• **Description of the task**: Copy every line that contains the string "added" from the entries below.

═══ Records supplied

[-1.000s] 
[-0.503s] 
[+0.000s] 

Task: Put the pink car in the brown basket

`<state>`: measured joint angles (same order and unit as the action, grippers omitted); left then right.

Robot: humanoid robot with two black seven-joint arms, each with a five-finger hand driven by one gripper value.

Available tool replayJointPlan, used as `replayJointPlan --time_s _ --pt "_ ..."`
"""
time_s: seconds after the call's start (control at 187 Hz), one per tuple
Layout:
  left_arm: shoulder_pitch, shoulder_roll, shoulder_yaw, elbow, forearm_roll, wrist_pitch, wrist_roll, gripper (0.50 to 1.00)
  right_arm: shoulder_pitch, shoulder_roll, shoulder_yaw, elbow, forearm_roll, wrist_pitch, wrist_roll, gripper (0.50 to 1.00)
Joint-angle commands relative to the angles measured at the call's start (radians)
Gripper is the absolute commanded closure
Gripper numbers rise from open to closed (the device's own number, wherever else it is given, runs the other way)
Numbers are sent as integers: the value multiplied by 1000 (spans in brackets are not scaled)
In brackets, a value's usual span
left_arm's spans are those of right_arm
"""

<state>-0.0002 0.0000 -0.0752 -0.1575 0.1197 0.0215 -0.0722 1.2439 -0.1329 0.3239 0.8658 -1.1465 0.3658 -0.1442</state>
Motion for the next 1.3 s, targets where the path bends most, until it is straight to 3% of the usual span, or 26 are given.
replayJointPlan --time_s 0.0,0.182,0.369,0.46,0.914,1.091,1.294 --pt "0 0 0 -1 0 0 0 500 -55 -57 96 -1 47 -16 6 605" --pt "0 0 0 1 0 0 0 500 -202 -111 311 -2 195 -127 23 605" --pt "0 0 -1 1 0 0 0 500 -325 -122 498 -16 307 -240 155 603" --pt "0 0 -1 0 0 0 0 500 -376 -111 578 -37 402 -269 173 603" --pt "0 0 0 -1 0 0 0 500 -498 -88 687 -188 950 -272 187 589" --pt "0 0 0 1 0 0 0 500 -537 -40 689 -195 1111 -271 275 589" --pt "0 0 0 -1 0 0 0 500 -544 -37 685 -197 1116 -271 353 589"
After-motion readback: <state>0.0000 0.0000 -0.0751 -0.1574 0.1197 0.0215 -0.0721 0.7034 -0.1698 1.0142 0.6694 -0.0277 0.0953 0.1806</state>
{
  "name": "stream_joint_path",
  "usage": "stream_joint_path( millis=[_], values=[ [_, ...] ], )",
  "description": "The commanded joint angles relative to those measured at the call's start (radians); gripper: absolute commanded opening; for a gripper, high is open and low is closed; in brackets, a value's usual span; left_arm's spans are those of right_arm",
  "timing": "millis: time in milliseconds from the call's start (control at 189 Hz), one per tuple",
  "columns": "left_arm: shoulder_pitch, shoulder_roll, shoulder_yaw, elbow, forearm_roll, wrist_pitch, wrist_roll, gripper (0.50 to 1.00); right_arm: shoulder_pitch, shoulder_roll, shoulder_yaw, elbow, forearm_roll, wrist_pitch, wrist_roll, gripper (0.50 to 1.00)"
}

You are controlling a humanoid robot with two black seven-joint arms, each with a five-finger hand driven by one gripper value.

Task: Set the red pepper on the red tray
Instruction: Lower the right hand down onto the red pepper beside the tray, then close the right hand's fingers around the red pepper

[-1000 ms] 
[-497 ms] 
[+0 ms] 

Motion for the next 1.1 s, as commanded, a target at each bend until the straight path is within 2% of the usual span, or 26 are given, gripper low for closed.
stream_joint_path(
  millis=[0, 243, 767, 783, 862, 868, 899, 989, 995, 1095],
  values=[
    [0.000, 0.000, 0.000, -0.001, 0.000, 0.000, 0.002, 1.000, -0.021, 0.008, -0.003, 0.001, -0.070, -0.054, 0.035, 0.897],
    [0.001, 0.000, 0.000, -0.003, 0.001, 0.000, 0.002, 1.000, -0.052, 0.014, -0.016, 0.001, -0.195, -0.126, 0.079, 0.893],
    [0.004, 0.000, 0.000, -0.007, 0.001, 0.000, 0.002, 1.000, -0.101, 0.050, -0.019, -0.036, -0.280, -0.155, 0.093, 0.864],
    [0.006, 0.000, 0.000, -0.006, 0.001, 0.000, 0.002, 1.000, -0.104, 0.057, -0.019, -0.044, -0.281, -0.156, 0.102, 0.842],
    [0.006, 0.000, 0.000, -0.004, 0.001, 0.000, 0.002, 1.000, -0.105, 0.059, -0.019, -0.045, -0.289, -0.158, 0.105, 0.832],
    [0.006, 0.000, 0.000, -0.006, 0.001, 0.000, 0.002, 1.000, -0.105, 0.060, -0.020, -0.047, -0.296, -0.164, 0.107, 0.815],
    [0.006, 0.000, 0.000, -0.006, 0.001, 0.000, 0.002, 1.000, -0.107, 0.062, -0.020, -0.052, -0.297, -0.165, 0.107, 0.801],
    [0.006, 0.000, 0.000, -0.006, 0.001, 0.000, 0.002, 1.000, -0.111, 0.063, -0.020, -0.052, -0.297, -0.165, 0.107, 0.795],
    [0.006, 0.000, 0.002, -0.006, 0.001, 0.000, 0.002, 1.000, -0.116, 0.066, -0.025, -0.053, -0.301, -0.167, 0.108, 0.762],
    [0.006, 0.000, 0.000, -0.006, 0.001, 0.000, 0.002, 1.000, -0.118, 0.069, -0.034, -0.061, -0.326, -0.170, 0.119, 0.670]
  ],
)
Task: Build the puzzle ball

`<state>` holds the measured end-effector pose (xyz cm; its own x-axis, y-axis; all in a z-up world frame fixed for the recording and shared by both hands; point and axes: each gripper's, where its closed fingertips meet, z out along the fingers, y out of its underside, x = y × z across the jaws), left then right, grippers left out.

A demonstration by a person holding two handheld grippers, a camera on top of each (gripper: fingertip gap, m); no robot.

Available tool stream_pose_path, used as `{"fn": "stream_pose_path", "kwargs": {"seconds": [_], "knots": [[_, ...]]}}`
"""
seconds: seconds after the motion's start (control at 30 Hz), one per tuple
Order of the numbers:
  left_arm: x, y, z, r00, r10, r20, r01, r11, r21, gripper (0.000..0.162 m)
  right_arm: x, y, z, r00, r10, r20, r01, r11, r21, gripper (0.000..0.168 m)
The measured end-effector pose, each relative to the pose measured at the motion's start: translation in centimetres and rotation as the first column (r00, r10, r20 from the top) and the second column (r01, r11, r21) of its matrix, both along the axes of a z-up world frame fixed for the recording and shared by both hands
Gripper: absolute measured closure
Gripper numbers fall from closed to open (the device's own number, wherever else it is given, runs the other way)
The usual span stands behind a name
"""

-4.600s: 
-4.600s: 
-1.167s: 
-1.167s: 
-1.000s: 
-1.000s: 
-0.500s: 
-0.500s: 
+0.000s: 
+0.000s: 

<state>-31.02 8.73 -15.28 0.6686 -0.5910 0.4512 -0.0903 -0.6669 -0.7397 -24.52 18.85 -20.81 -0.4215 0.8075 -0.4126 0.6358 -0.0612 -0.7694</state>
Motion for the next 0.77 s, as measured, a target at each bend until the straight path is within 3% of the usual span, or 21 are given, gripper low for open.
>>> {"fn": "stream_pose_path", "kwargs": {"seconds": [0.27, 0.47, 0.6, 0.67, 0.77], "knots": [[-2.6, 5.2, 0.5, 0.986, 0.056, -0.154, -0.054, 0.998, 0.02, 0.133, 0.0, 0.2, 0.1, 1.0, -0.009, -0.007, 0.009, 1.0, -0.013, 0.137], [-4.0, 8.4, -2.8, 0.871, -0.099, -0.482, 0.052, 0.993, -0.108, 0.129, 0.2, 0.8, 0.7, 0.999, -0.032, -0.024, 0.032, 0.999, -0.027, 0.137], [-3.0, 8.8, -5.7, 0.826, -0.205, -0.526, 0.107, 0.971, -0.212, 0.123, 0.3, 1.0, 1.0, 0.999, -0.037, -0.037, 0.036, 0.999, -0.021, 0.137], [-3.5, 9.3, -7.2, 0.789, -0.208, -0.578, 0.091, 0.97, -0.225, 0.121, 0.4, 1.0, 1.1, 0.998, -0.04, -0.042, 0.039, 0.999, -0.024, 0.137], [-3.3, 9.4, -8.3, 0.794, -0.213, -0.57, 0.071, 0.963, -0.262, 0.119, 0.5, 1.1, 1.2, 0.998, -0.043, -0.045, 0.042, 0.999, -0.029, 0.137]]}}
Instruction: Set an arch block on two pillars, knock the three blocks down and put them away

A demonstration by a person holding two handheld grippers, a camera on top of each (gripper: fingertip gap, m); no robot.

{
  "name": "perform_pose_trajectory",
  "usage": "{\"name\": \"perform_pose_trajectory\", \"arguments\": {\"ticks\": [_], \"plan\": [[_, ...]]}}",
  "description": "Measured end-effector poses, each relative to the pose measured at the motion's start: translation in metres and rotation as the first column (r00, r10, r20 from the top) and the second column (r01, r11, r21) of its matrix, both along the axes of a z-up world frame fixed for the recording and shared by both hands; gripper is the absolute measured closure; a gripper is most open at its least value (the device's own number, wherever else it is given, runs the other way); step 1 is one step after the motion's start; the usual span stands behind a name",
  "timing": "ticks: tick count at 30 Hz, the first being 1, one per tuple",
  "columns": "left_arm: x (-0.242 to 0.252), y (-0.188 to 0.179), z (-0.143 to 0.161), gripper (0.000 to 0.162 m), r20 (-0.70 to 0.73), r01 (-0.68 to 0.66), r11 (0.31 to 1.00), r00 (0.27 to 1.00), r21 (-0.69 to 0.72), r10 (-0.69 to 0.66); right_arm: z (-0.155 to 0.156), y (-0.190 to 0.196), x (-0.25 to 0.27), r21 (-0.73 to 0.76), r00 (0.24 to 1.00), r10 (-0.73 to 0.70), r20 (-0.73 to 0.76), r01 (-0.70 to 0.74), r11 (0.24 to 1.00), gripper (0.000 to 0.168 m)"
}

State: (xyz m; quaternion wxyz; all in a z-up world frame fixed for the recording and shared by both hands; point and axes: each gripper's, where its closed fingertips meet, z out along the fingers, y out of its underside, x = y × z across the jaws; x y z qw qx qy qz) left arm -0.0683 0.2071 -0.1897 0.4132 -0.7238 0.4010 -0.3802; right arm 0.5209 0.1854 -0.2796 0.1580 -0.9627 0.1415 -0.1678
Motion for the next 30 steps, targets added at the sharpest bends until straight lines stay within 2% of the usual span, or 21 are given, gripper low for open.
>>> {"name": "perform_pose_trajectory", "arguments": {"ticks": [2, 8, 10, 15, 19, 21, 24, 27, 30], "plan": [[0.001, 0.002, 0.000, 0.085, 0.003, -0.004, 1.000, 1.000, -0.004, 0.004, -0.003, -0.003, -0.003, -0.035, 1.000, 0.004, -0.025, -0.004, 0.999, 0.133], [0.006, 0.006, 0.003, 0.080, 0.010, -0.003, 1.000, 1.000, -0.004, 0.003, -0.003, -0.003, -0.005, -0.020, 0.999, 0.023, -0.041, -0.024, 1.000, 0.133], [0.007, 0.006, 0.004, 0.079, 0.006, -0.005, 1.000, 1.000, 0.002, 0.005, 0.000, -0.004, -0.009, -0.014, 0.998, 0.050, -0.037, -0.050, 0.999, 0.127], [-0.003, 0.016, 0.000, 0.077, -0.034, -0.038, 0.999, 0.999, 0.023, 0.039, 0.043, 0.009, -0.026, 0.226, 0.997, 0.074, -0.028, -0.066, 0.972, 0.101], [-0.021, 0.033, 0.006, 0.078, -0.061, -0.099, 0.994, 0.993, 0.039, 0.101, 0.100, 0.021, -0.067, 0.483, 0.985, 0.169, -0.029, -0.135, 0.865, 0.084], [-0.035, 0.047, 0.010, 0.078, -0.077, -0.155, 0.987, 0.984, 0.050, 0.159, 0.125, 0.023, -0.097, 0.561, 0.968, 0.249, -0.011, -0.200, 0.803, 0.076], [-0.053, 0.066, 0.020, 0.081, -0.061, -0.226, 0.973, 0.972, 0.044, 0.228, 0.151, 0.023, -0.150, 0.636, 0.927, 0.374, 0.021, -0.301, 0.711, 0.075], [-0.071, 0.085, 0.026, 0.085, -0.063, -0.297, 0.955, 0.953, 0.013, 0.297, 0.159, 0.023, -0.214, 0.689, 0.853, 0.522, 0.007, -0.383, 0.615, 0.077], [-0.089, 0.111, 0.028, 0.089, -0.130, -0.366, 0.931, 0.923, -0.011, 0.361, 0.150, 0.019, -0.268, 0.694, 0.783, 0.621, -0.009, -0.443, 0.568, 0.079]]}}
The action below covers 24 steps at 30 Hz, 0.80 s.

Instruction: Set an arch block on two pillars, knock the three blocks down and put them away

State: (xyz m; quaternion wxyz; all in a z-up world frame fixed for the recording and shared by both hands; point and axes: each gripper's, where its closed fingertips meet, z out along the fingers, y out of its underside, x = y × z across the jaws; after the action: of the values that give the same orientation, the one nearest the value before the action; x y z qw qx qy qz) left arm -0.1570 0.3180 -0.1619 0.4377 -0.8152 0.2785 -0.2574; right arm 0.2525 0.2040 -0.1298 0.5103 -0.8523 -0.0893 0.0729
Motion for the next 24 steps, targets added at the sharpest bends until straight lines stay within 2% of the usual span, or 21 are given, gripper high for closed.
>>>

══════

• **Your solution**:
Motion for the next 30 steps, targets added at the sharpest bends until straight lines stay within 2% of the usual span, or 21 are given, gripper low for open.
Motion for the next 24 steps, targets added at the sharpest bends until straight lines stay within 2% of the usual span, or 21 are given, gripper high for closed.

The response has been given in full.